I had so many things to say. So many things to ask. But my thoughts were blocking my words. I didn’t have a clue of what he had locked away in that head of his. I didn’t know where to begin processing everything about him, especially what happened last night. I genuinely didn’t know if I had created something in my head and was reading the entire situation wrong. The more I swiped through the memories of the night, the more blurry they became.
“Look.” He sat up, still gently holding my wrist, his thumb brushing my palm. His touch made me dizzy, and I thought for a moment he might reassure me with some actual answers.
“I’m sorry that I left last night. Something came up and I had to go. I had to be there.”
I freed my arm from his grip. “Something you can’t talk about? Why can’t you tell me what was going on?”
His brow raised. “I don’t know. I didn’t really think about it.” He looked down at his hands. I wasn’t sure if that made it worse or better that he didn’t think about how that made me feel.
“I’m, um, not the best at this. I don’t usually get into confrontation with my friends. And if I did, we would handle it the way soldiers do—physically, until someone apologizes.”
“How mature.” I rolled my eyes. Combat soldiers were forever mentally sixteen when it comes to fighting.
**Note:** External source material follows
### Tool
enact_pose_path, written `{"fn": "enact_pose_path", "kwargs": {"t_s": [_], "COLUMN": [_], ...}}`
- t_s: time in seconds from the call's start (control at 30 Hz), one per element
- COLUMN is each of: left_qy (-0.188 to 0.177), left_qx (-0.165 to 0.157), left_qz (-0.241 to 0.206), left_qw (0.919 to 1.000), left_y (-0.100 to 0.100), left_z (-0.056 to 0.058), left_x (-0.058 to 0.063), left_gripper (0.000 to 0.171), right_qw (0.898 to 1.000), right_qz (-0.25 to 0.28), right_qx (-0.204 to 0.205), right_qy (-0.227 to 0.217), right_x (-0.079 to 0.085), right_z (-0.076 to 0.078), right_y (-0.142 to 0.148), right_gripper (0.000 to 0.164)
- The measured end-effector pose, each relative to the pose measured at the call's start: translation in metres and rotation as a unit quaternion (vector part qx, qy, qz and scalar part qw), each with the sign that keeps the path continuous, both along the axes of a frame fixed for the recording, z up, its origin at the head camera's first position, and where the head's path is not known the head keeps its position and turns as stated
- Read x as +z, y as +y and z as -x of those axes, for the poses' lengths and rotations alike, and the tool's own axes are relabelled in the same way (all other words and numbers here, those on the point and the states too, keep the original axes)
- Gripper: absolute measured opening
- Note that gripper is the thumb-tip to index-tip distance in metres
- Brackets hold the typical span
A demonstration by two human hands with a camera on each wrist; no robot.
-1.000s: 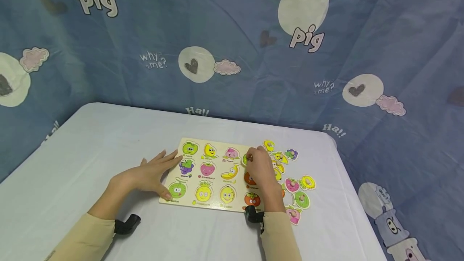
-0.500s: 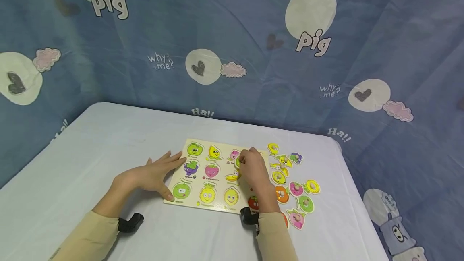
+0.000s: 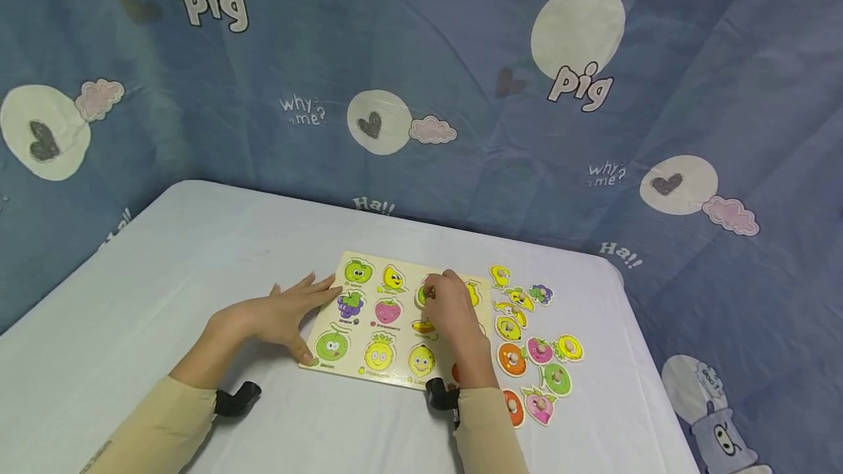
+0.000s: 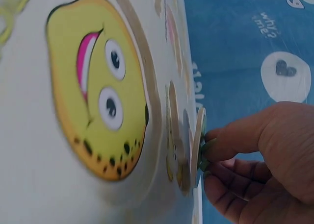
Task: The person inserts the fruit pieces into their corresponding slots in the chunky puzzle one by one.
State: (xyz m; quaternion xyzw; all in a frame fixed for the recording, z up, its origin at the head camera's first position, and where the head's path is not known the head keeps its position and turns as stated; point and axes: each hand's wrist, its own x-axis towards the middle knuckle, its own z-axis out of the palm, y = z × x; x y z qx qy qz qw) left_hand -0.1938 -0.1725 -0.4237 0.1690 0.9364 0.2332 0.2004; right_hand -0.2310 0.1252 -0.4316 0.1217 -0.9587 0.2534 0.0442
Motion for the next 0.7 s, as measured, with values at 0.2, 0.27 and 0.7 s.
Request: {"fn": "enact_pose_path", "kwargs": {"t_s": [0.2,0.27,0.7], "left_qy": [-0.002,-0.003,-0.001], "left_qx": [0.001,0.003,-0.003], "left_qz": [-0.004,-0.006,0.011], "left_qw": [1.0,1.0,0.9999], "left_y": [-0.002,-0.002,0.0], "left_z": [-0.002,-0.002,-0.003], "left_x": [0.0,0.0,0.002], "left_gripper": [0.126,0.126,0.122], "right_qw": [1.0,1.0,1.0], "right_qz": [-0.005,-0.01,-0.003], "right_qx": [0.01,0.011,0.021], "right_qy": [-0.015,-0.015,0.001], "right_x": [0.003,0.004,0.006], "right_z": [0.003,0.004,0.008], "right_y": [-0.011,-0.014,-0.036], "right_gripper": [0.012,0.013,0.017]}}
I knew they were trained to be that way, but it didn’t make it less obnoxious.
“I’ve talked to you more than ninety percent of the people I know,” he said, leaning back on his elbows, putting more distance between us.
I started pacing around the small room. Friends? Even though I knew damn well we were just that, if that.
“I’m not asking you to be my boyfriend or tell me where you are at all times, I don’t have the space for complication in my life right now,” I rambled. “You come and you go, and I’ve had enough of that in my life. I know we just met, but—” I stopped myself from continuing. I didn’t even know what I was going to say, and that scared me into silence.
When he realized I wasn’t going to continue, he spoke.
“Got it. I’ll communicate better next time and try not to add stress to your life. Don’t worry, I’ll only be here for a few more months . . . at most.”
I processed his statement. It was a cup of cold water splashed against my face. In that moment, I was so glad he was looking toward the wall and not at me. It made it so much easier to answer him.
“Ah, yeah, only a few months.”
I felt myself shrinking again, knowing that I made a big deal out of nothing. We are at most temporary friends. He’s leaving and I have enough shit to sort out in my life without worrying about men in any capacity. Like, what the hell am I even doing with my life?
“Let’s agree to enjoy each other’s company until you leave,” I suggested, as a kind of truce.